YOUR TASK: The response must consist of the complete listing below, reproduced without alteration.

RECORDED DATA:
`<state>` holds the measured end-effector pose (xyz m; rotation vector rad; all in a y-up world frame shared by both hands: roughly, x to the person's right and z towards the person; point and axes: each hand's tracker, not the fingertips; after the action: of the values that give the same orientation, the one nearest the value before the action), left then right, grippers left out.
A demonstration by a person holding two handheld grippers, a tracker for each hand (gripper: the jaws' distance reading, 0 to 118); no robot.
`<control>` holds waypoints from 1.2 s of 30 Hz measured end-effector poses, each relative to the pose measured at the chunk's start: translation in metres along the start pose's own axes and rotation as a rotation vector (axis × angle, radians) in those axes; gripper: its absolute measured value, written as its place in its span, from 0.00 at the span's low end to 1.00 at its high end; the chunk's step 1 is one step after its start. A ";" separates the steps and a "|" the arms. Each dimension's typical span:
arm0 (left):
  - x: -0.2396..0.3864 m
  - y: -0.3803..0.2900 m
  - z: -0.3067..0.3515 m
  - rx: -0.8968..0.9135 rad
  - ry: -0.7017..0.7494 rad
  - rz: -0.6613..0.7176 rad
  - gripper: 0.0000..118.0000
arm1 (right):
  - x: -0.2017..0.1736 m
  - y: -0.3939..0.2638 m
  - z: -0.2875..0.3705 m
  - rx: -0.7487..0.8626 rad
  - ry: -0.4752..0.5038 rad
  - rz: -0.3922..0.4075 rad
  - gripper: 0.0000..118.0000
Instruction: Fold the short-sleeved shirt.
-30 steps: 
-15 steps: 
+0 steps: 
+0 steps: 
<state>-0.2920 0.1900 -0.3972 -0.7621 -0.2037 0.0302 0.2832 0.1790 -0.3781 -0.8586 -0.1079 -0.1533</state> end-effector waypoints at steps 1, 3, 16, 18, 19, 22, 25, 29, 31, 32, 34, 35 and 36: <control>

COMPLETED EXERCISE:
`<state>` holds the measured end-effector pose (xyz m; rotation vector rad; all in a y-up world frame shared by both hands: roughly, x to the person's right and z towards the person; point and axes: each hand's tracker, not the fingertips; after the action: of the values that give the same orientation, the one nearest the value before the action), left then right, grippers left out.
A demonstration by a person holding two handheld grippers, a tracker for each hand (gripper: the jaws' distance reading, 0 to 118); no robot.
`<control>` holds waypoints from 1.2 s of 30 Hz measured end-effector poses, each relative to the pose measured at the chunk's start: translation in metres along the start pose's own axes and rotation as a rotation vector (axis × angle, radians) in those axes; gripper: its absolute measured value, written as its place in its span, from 0.00 at the span's low end to 1.00 at its high end; the chunk's step 1 is one step after its start. A ";" separates the steps and a "|" the arms. Each dimension's typical span:
arm0 (left):
  - x: -0.2396..0.3864 m
  - y: -0.3803..0.2900 m
  - z: -0.3067..0.3515 m
  - rx: -0.8968..0.9135 rad
  - ry: -0.7017..0.7494 rad
  - rz: -0.6613..0.7176 rad
  - gripper: 0.0000..118.0000
arm1 (right):
  - x: -0.2017..0.1736 m
  - y: -0.3939..0.2638 m
  - z: -0.2875..0.3705 m
  - rx: -0.7487..0.8626 rad
  - ry: -0.4752..0.5038 rad
  - rz: -0.3922..0.4075 rad
  - gripper: 0.0000..118.0000
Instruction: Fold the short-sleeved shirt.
-30 steps: 
-15 steps: 
+0 steps: 
+0 steps: 
<state>-0.2920 0.1900 -0.3972 -0.7621 -0.2037 0.0302 0.2832 0.1790 -0.3781 -0.8586 -0.1079 -0.1533</state> end-effector waypoints at steps 1, 3, 16, 18, 19, 22, 25, 29, 31, 32, 34, 35 and 36: <control>

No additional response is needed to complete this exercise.